**About this exercise:** Which lines of the entries hold the string "hubcap"? Copy each one.

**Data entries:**
----
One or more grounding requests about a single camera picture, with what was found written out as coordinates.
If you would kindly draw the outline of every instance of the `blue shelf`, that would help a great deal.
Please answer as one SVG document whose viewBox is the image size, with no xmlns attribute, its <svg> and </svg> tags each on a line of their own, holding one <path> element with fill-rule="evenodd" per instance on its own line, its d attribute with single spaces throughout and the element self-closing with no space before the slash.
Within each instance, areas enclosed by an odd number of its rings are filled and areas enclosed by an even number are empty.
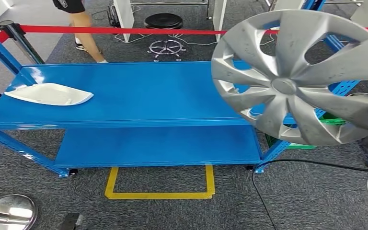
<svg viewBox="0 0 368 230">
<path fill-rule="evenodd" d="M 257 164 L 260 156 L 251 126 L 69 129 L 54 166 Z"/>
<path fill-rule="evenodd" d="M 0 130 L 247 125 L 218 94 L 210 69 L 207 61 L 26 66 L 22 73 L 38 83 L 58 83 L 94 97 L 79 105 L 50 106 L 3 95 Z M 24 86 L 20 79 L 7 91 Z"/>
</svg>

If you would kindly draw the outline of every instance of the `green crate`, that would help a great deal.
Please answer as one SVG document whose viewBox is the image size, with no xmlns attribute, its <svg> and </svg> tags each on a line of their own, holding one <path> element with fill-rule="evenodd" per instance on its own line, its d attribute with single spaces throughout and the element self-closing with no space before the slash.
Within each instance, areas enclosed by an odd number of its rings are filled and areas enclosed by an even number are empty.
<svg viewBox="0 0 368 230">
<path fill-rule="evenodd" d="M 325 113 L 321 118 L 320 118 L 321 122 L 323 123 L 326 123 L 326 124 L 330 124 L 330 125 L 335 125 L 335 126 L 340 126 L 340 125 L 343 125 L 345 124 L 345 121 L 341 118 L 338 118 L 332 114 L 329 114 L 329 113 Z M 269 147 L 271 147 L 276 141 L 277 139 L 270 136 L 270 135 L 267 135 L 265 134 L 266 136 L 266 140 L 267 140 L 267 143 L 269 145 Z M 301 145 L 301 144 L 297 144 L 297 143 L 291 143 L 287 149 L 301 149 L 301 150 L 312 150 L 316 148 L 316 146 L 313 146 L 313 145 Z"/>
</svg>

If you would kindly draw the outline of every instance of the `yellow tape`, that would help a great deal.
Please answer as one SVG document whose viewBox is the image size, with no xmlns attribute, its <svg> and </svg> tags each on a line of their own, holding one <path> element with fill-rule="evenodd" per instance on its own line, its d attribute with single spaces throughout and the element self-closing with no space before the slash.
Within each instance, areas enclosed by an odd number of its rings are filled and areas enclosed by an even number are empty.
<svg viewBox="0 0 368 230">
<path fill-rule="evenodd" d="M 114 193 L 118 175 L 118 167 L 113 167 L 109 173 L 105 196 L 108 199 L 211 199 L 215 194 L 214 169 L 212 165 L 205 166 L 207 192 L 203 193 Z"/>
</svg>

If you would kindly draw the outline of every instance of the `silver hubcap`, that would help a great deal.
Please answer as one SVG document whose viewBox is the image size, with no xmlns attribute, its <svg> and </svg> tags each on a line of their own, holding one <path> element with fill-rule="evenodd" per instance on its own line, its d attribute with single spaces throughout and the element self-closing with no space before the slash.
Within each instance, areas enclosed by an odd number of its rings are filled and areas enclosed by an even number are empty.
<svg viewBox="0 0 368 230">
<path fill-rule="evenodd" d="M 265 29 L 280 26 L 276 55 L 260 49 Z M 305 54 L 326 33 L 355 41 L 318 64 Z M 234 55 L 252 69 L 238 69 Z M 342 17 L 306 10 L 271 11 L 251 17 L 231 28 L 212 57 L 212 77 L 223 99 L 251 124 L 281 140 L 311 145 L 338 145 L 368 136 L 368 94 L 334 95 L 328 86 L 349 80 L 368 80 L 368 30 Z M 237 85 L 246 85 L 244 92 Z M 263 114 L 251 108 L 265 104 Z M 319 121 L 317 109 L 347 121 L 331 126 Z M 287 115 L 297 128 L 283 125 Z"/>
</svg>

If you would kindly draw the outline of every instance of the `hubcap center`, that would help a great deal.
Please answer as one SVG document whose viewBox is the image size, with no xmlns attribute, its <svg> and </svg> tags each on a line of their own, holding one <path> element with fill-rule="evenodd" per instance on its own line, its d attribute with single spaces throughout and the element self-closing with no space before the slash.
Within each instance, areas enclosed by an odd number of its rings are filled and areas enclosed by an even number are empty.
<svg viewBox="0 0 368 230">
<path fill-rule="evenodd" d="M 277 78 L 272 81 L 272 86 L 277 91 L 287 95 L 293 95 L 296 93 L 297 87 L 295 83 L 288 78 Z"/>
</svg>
----
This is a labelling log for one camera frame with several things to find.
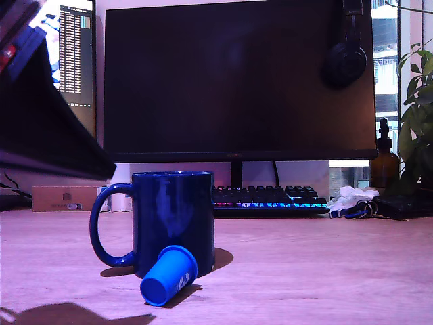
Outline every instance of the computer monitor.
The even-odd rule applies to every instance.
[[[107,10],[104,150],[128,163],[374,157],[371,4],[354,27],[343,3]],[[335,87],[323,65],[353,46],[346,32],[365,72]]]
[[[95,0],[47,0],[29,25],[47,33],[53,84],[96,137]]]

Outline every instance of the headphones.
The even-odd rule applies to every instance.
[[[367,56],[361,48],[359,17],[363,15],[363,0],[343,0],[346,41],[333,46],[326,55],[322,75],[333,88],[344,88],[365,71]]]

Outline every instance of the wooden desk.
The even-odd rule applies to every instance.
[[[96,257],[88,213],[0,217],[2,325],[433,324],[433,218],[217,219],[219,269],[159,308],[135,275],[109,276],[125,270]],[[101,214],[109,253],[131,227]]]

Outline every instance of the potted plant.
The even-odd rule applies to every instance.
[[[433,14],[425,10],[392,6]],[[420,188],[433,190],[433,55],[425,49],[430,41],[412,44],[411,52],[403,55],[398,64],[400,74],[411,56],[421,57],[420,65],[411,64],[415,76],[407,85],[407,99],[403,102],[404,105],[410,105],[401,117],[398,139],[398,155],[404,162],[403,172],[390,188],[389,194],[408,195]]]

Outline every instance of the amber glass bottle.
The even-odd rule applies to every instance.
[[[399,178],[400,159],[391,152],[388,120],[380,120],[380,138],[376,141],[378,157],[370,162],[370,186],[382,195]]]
----
**Result for this task:**
If you would kindly draw the outline of every instance of the `silver hubcap`, that would help a great deal.
If you would kindly draw the outline of every instance of the `hubcap center`, that would help a great deal.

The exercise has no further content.